Industrie : décarboner pour pérenniser le secteur

Le Shift Project poursuit la publication des différents volets de son Plan de transformation de l’économie française avec un rapport consacré à l’industrie. Pour le think thank, c’est notamment à l’industrie lourde de mener la majorité des efforts afin de baisser les émissions du secteur de 80 % d’ici 2050.
Le secteur industriel n’est pas au mieux en France. Son poids dans l’économie nationale a chuté, il représente aujourd’hui à peine 13 % des emplois contre presque 25 % dans les années 1980. La balance commerciale des biens industriels en France s’est érodée jusqu’à atteindre un déficit annuel de 58 milliards d’euros en 2018 pour les industries extractives et manufacturières. Pourtant, le secteur représente encore presque 20 % des émissions de gaz à effet de serre (GES) soit bien plus que son poids économique. S’il a déjà fait des efforts pour se décarboner, ce qui lui a permis d’atteindre une baisse de ses émissions annuelles de 60 Mt de CO2 par rapport à 1990, cela reste insuffisant pour atteindre l’objectif de 80 % en 2050.

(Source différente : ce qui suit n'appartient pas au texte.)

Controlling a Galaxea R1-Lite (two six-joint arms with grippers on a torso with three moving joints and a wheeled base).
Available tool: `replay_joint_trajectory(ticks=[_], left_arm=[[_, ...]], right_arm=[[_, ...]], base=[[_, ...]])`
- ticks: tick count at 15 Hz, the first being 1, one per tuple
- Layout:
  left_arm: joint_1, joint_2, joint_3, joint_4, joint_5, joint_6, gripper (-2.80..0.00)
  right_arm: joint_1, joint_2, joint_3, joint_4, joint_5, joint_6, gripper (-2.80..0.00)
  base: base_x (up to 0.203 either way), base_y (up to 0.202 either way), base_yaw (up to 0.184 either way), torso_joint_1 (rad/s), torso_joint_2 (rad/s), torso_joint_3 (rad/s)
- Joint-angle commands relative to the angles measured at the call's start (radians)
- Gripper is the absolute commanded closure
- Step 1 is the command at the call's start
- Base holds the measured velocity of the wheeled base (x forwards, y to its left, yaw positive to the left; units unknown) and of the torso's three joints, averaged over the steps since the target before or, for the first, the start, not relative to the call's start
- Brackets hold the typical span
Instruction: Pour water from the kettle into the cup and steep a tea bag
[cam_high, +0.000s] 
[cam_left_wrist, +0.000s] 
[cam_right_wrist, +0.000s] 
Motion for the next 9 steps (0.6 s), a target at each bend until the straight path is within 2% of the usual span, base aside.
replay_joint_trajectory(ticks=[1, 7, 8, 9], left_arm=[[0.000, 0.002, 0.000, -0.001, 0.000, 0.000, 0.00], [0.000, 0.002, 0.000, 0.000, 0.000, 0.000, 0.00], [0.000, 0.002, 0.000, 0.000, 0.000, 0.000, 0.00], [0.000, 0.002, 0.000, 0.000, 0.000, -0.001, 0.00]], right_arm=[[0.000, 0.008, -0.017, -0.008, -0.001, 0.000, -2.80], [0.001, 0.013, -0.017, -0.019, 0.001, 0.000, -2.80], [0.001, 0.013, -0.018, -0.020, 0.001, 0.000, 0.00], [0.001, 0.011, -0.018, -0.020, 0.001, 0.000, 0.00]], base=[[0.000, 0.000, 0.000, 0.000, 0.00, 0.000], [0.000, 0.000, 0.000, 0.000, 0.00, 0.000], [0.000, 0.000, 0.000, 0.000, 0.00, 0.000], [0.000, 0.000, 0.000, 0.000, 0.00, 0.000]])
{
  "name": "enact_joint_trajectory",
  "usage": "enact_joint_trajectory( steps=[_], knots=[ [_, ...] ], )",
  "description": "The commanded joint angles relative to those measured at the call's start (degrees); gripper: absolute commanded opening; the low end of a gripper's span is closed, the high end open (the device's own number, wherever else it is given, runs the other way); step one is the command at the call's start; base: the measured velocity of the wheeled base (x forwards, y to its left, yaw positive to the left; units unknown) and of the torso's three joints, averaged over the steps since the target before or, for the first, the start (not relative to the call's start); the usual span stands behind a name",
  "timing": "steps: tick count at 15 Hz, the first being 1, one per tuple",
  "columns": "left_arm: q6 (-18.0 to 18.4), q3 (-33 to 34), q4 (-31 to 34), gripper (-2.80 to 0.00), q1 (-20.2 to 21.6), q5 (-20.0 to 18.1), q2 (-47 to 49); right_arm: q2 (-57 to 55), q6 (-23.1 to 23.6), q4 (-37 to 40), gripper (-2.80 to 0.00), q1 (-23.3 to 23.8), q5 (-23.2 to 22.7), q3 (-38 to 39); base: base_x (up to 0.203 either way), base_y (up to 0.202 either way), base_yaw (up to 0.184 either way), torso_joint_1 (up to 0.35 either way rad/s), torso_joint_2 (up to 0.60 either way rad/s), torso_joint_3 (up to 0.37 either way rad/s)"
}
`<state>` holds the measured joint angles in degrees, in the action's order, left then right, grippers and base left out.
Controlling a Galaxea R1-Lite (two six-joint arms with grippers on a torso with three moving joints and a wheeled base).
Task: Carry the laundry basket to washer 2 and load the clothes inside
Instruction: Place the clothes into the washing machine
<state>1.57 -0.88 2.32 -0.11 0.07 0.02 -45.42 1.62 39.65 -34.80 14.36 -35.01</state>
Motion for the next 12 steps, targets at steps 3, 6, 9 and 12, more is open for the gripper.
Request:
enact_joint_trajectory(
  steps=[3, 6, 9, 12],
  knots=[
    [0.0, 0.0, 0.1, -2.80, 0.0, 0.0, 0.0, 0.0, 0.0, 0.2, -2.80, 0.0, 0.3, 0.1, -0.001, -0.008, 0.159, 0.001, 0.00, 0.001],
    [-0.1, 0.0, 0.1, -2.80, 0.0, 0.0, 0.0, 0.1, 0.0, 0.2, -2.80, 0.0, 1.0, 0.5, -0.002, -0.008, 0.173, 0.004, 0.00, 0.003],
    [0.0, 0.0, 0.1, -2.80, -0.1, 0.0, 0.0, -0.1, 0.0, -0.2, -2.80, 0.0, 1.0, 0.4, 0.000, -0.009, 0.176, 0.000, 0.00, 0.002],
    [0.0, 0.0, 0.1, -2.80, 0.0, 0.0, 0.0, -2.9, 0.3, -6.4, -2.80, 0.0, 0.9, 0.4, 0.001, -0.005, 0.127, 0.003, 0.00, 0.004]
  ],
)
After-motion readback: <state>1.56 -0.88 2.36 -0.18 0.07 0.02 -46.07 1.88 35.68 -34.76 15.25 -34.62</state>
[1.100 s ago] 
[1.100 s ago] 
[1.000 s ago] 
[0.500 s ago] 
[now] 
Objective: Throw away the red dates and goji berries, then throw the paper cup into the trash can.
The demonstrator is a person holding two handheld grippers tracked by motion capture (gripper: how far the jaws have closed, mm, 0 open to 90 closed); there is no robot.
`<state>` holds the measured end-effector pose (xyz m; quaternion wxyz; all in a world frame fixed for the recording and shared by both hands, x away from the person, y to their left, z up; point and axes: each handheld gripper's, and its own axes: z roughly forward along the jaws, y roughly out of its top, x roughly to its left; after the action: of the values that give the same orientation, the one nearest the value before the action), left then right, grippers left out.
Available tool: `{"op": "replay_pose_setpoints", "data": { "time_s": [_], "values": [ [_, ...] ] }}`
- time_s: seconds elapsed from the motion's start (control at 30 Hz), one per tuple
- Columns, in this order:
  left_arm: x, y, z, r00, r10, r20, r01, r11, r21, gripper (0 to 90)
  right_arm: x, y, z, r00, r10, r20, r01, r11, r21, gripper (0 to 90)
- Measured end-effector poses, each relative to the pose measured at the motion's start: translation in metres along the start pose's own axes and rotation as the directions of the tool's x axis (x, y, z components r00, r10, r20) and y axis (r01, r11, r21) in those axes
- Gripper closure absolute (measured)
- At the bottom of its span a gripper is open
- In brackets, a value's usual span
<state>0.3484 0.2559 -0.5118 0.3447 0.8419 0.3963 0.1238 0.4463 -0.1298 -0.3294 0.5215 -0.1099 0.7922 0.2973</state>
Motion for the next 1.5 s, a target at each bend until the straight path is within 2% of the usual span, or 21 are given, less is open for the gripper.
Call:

Trois piliers pour décarboner
« La décarbonation est possible à condition de la faire reposer sur trois piliers essentiels : progrès, ruptures technologiques et sobriété », estime Éric Bergé, chef de projet industrie lourde au Shift Project dans le cadre du Plan de transformation de l’économie française (PTEF). Il reste notamment des progrès à réaliser sans bouleverser l’appareil industriel. Environ 40 % de la décarbonation du secteur pourrait être atteinte en améliorant l’efficacité énergétique, en changeant le combustible des fours ou en recyclant plus et mieux les matériaux. Le deuxième pilier représente aussi 40 % de la décarbonation de l’industrie mais il demandera plus d’efforts car il nécessite de mettre en oeuvre des technologies encore balbutiantes.
Le Shift Project évoque le recours à l’hydrogène produit par électrolyse, le recyclage chimique et le captage-stockage de CO2 (CCS) directement à la sortie des cheminées des industries lourdes. « Le CCS représente un potentiel de 7 Mt de CO2 par an », estime Maxime Efoui-Hess, coordinateur du secteur dédié à l’industrie. Ce sont surtout les installations des filières de production de ciment, d’acier et d’ammoniac qui sont adaptées au déploiement de cette technologie. Enfin, la sobriété permet d’assurer les 20 % restants de la décarbonation de l’industrie. Mais ces parts pourraient fluctuer. « Les risques d’échec étant bien plus forts sur les leviers technologiques de rupture que sur les leviers de progrès continu, il est essentiel de comprendre qu’il doit être envisagé de recourir à une sobriété plus intense si leur déploiement échoue dans les années à venir », précise Maxime Efoui-Hess.
Le Shift Project insiste sur l’importance de se focaliser sur l’industrie lourde car elle représente 75 % des rejets du secteur. En son sein, la sidérurgie émet 17 Mt de CO2 par an sur les deux grands sites de Fos-sur- Mer et Dunkerque. Pour diminuer ses rejets, l’efficacité énergétique ne suffi ra pas car la plupart des installations sidérurgiques sont déjà optimisées. Il faudra donc développer l’acier recyclé. Cela nécessite un revirement complet de politique car la France exporte aujourd’hui chaque année 4 Mt de ferraille qui est recyclée à l’étranger. La réduction directe du fer avec l’hydrogène vert pour remplacer les combustibles fossiles est une autre piste évoquée, mais cela reste une technique assez nouvelle. Pour la filière ciment-béton, il est possible de réaliser des progrès considérables sans se tourner vers des technologies de rupture.
Il y a encore des économies d’énergie à aller chercher, le secteur peut utiliser des combustibles alternatifs comme la biomasse ou changer la composition des bétons. Enfin, la chimie devra électrifier certains de ses procédés (recompression des vapeurs, recours à des pompes à chaleur). Décarboner l’industrie française demandera donc de gros efforts et des changements de pratiques. C’est indispensable, et pas seulement pour des raisons environnementales. En effet, cela doit assurer sa survie dans un monde très concurrentiel et rendre possible la transformation de l’ensemble de l’économie nationale.